**TASK DIRECTIONS**
Give back the whole listing exactly as written, pictures excluded.
+ + + + +
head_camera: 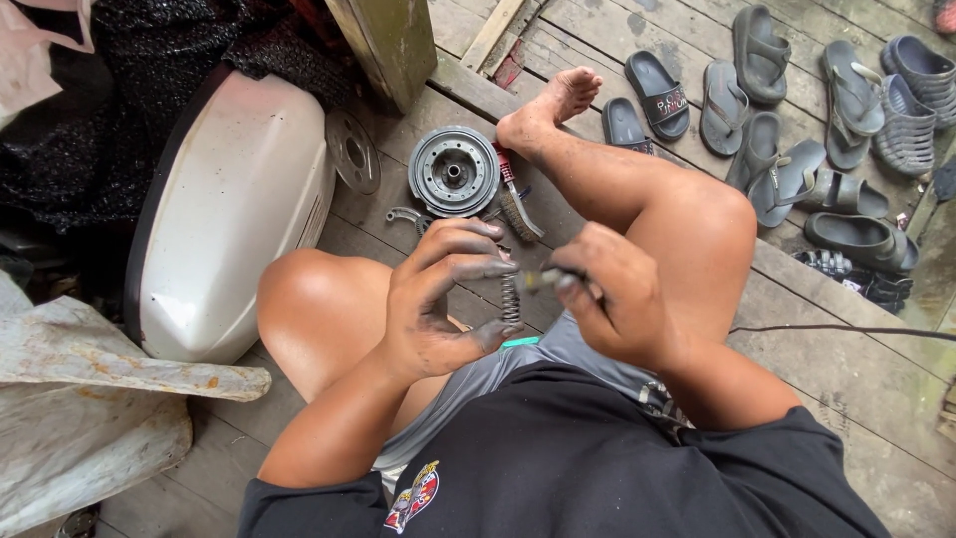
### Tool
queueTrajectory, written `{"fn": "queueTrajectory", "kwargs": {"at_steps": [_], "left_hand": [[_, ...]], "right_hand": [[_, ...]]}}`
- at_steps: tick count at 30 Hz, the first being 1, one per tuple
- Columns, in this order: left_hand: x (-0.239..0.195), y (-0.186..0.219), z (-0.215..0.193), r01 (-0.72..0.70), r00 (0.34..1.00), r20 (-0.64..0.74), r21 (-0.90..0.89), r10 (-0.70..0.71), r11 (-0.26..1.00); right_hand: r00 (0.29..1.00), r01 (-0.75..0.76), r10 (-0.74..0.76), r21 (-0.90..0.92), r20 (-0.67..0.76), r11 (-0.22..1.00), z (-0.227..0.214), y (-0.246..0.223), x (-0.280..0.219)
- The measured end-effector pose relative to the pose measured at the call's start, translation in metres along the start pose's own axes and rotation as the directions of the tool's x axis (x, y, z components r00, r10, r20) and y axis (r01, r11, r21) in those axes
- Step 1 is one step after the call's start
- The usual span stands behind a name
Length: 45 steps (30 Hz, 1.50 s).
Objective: The person sits on a wooden floor and uses a wire brush to clean a metal spring held in their left hand. They repeatedly scrub the spring's coils and rotate it to access different areas. Other mechanical parts and tools are visible on the floor nearby.
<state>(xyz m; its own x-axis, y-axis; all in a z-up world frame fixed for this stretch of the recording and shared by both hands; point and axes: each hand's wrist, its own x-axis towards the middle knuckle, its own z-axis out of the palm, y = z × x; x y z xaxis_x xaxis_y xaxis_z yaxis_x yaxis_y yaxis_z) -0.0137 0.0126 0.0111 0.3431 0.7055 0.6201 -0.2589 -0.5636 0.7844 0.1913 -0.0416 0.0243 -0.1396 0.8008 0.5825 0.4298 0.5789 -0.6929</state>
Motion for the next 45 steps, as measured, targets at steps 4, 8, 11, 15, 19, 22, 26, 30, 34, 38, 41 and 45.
{"fn": "queueTrajectory", "kwargs": {"at_steps": [4,8,11,15,19,22,26,30,34,38,41,45], "left_hand": [[0.001,-0.001,0.0,-0.005,1.0,-0.002,-0.026,0.005,1.0],[0.0,-0.01,0.003,-0.046,0.999,-0.014,-0.083,0.045,0.996],[-0.002,-0.013,0.003,-0.031,0.999,-0.015,-0.107,0.03,0.994],[0.001,-0.009,0.003,-0.04,0.999,0.001,-0.143,0.041,0.989],[-0.003,-0.009,0.001,-0.015,1.0,-0.006,-0.139,0.015,0.99],[0.002,-0.011,-0.002,-0.032,0.999,0.019,-0.106,0.034,0.994],[0.0,-0.011,0.001,-0.059,0.998,0.001,-0.078,0.059,0.995],[0.003,-0.011,0.005,-0.092,0.996,-0.005,0.03,0.092,0.995],[0.003,-0.007,0.007,-0.113,0.994,0.017,0.112,0.111,0.987],[0.007,0.004,0.006,-0.147,0.989,0.059,0.436,0.134,0.888],[0.006,0.001,0.006,-0.123,0.992,0.063,0.436,0.106,0.892],[0.007,-0.002,0.011,-0.082,0.996,0.055,0.284,0.069,0.955]], "right_hand": [[0.997,0.019,-0.028,0.134,0.068,0.991,0.0,0.0,-0.016],[0.996,0.02,-0.023,0.036,0.087,0.999,-0.009,0.0,-0.008],[0.995,0.049,-0.05,0.02,0.083,0.999,-0.013,0.01,-0.006],[0.986,0.089,-0.102,0.1,0.135,0.991,-0.01,-0.008,-0.001],[0.992,0.088,-0.077,-0.115,0.099,0.989,-0.023,0.005,-0.001],[0.974,0.1,-0.129,0.162,0.184,0.982,-0.02,0.004,0.008],[0.996,0.073,-0.073,0.005,0.061,0.997,-0.017,0.029,0.004],[0.91,-0.4,0.351,0.7,0.223,0.591,0.009,0.024,-0.012],[0.897,-0.372,0.371,0.862,0.239,0.345,0.028,0.05,-0.045],[0.898,-0.362,0.399,0.826,0.184,0.432,0.031,0.052,-0.036],[0.897,-0.367,0.402,0.816,0.183,0.447,0.025,0.046,-0.032],[0.906,-0.358,0.31,0.912,0.288,0.201,0.026,0.035,-0.038]]}}
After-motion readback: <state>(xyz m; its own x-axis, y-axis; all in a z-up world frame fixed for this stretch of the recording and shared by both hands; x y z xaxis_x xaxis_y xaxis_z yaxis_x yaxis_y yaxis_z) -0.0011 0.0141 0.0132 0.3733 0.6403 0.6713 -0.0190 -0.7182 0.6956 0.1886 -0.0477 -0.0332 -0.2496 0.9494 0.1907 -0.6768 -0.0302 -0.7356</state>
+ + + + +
**SOLUTION TO THE PROBLEM**
head_camera: 
### Tool
queueTrajectory, written `{"fn": "queueTrajectory", "kwargs": {"at_steps": [_], "left_hand": [[_, ...]], "right_hand": [[_, ...]]}}`
- at_steps: tick count at 30 Hz, the first being 1, one per tuple
- Columns, in this order: left_hand: x (-0.239..0.195), y (-0.186..0.219), z (-0.215..0.193), r01 (-0.72..0.70), r00 (0.34..1.00), r20 (-0.64..0.74), r21 (-0.90..0.89), r10 (-0.70..0.71), r11 (-0.26..1.00); right_hand: r00 (0.29..1.00), r01 (-0.75..0.76), r10 (-0.74..0.76), r21 (-0.90..0.92), r20 (-0.67..0.76), r11 (-0.22..1.00), z (-0.227..0.214), y (-0.246..0.223), x (-0.280..0.219)
- The measured end-effector pose relative to the pose measured at the call's start, translation in metres along the start pose's own axes and rotation as the directions of the tool's x axis (x, y, z components r00, r10, r20) and y axis (r01, r11, r21) in those axes
- Step 1 is one step after the call's start
- The usual span stands behind a name
Length: 45 steps (30 Hz, 1.50 s).
Objective: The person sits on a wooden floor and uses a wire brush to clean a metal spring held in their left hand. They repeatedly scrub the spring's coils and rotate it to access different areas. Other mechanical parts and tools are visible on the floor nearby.
<state>(xyz m; its own x-axis, y-axis; all in a z-up world frame fixed for this stretch of the recording and shared by both hands; point and axes: each hand's wrist, its own x-axis towards the middle knuckle, its own z-axis out of the palm, y = z × x; x y z xaxis_x xaxis_y xaxis_z yaxis_x yaxis_y yaxis_z) -0.0137 0.0126 0.0111 0.3431 0.7055 0.6201 -0.2589 -0.5636 0.7844 0.1913 -0.0416 0.0243 -0.1396 0.8008 0.5825 0.4298 0.5789 -0.6929</state>
Motion for the next 45 steps, as measured, targets at steps 4, 8, 11, 15, 19, 22, 26, 30, 34, 38, 41 and 45.
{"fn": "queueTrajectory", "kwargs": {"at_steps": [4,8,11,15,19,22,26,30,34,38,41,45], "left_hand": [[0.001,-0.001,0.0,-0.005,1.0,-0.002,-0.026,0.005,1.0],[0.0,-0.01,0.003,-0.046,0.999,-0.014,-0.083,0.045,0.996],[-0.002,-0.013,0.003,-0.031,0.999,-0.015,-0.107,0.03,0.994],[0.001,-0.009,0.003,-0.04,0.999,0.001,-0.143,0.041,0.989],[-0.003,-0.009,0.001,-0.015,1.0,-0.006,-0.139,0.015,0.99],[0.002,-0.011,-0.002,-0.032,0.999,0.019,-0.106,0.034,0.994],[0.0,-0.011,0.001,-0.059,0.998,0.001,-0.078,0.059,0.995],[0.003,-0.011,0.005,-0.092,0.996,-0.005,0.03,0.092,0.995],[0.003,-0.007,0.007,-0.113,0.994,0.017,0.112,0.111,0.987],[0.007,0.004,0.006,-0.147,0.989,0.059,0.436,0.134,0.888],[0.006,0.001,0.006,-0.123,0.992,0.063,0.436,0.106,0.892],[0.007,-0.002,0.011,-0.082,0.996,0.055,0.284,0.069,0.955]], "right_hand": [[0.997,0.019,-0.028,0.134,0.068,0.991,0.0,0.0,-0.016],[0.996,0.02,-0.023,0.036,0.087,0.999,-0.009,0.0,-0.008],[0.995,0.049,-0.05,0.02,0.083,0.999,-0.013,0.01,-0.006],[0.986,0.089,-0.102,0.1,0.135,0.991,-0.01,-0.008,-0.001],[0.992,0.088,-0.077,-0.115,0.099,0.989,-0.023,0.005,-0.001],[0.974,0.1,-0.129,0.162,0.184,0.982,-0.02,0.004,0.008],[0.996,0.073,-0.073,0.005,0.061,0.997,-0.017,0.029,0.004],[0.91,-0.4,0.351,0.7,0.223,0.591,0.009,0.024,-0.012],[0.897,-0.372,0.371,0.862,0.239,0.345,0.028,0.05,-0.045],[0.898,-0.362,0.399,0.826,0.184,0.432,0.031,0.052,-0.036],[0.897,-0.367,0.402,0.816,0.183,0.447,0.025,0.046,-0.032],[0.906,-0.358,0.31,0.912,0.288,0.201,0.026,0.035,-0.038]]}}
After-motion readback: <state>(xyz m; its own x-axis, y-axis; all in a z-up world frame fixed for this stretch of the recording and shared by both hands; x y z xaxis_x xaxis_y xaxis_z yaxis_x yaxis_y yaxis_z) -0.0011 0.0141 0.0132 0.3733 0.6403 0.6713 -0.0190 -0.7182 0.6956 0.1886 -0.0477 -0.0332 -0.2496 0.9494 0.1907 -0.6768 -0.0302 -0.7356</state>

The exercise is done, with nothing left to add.